El gremio que encabeza Antonio Caló fue de los primeros en iniciar una negociación con sus contrapartes empresarias para acordar algún mecanismo de salvataje de los puestos de trabajo a cambio de una reducción de sueldos para los operarios eximidos de ir a sus empleos por la cuarentena. Pero la existencia de una conversación de mayor nivel entre la UIA y la CGT, que ayer dio como fruto un acuerdo de partes que deberá refrendar hoy el Gobierno, dejó en suspenso hasta ahora esa discusión.

El acta establece que “los trabajadores que no sean convocados a prestar tareas” por la cuarentena o el parate en la actividad derivado de las normas de aislamiento obligatorio, serán considerados suspendidos en los términos del artículo 223 bis de la ley de Contrato de Trabajo, y por lo tanto sujetos a un pago reducido y no remunerativo del salario que será equivalente al 70% del bruto, es decir el 86 por ciento del neto. El texto aclara que en caso de hacerse beneficiario de la asistencia estatal contemplada en el DNU 376, que fijó la cobertura de hasta 50% del salario neto de trabajadores de empresas en crisis por parte de Anses, el empleador deberá completar los pagos hasta el 86%.

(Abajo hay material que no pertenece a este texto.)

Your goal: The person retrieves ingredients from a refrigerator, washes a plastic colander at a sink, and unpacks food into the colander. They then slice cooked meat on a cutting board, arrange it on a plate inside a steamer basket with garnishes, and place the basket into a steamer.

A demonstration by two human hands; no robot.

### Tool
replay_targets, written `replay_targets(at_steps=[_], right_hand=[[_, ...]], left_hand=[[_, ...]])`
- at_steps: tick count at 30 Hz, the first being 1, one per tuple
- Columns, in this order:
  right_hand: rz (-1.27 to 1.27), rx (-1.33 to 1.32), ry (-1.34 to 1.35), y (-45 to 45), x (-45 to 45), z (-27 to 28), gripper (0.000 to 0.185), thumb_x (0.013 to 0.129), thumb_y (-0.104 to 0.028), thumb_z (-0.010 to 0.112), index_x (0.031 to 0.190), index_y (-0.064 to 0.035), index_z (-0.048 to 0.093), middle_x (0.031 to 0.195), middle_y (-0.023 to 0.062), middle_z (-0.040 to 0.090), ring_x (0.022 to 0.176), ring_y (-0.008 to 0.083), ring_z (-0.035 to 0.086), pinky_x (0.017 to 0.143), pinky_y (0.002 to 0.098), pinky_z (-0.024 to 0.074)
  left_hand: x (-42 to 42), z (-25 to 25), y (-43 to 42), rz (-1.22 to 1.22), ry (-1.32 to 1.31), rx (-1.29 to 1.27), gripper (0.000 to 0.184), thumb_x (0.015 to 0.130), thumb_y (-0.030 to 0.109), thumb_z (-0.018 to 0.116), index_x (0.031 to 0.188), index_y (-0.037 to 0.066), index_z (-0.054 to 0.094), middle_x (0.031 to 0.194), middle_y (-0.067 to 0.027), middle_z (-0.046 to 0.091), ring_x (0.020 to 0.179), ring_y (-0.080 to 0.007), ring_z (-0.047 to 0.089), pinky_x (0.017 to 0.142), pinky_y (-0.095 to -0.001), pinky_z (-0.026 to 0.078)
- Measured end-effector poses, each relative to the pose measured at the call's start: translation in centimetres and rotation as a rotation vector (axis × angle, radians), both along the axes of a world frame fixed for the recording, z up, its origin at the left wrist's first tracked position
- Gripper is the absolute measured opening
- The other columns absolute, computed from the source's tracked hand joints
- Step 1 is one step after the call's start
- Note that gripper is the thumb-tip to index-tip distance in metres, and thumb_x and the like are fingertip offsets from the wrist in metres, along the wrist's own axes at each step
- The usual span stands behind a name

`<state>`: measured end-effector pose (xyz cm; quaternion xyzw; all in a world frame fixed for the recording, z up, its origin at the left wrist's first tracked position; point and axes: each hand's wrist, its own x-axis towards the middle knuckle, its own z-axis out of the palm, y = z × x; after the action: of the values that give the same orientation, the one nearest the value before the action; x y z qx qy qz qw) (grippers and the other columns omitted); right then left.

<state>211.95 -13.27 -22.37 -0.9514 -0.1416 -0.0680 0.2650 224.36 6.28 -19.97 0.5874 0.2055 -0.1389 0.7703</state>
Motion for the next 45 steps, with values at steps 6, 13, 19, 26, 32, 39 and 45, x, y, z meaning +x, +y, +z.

En tanto, ayer en el Ministerio de Trabajo informaron que tanto el jefe de esa cartera, Claudio Moroni, como su par de Desarrollo Productivo, Matías Kulfas, habían puesto su firma en la norma concertada el día anterior por la UIA y la CGT pero sólo a título institucional de modo tal de brindarle un marco de certidumbre a los eventuales acuerdos que deberá sellar cada sector en adelante y de forma individual, como el de ayer mismo entre UOM y las fábricas metalúrgicas. En lo inmediato se prevé que también habrá acuerdos similares en sectores de mano de obra intensiva e igualmente golpeados por la crisis como el de comercio.